» **Exercise description**
Find "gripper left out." in the records that follow; print that line and each subsequent line through the last one, verbatim and with nothing added.

——

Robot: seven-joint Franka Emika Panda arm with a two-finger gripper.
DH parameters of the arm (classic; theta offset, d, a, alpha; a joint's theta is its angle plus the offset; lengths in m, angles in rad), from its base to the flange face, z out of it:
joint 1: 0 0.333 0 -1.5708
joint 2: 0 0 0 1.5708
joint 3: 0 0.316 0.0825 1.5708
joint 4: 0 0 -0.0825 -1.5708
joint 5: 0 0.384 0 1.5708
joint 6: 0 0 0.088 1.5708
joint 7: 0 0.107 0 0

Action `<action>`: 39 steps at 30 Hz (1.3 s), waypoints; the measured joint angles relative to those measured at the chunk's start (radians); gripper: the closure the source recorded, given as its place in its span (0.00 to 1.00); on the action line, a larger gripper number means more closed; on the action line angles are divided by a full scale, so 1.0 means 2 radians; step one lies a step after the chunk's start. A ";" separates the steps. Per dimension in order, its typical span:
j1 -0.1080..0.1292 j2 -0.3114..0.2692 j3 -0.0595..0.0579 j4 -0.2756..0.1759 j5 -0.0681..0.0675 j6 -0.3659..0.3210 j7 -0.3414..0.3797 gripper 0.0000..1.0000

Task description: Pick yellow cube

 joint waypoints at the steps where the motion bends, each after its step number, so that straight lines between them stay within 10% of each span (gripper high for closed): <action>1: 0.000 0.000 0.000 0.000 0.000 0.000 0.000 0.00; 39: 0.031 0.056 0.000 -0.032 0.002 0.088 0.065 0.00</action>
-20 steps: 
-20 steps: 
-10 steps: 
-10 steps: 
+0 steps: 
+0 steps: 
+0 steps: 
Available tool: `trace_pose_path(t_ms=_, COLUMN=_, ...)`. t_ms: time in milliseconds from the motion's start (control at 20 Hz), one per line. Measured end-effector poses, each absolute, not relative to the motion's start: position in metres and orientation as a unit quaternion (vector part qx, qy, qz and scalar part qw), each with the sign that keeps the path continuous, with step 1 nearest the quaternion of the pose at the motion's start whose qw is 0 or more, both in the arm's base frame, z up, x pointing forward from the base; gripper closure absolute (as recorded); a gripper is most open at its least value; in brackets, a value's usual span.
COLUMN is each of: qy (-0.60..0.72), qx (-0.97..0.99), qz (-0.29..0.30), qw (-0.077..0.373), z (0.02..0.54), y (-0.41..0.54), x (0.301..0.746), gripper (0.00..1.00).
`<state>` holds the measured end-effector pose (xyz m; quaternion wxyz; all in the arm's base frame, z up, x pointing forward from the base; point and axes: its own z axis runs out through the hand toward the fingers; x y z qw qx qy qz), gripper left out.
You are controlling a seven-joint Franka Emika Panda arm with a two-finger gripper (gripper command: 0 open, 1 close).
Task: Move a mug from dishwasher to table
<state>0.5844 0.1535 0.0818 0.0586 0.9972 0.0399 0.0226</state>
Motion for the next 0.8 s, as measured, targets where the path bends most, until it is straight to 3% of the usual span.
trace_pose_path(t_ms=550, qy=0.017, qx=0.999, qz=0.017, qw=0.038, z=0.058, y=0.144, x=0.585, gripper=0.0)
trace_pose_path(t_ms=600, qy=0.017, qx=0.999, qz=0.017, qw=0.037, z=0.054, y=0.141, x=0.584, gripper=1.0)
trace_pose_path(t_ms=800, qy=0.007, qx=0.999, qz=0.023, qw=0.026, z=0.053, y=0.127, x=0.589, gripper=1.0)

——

» **Result**
`<state>` holds the measured end-effector pose (xyz m; quaternion wxyz; all in the arm's base frame, z up, x pointing forward from the base; point and axes: its own z axis runs out through the hand toward the fingers; x y z qw qx qy qz), gripper left out.
You are controlling a seven-joint Franka Emika Panda arm with a two-finger gripper (gripper command: 0 open, 1 close).
Task: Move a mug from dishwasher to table
<state>0.5844 0.1535 0.0818 0.0586 0.9972 0.0399 0.0226</state>
Motion for the next 0.8 s, as measured, targets where the path bends most, until it is straight to 3% of the usual span.
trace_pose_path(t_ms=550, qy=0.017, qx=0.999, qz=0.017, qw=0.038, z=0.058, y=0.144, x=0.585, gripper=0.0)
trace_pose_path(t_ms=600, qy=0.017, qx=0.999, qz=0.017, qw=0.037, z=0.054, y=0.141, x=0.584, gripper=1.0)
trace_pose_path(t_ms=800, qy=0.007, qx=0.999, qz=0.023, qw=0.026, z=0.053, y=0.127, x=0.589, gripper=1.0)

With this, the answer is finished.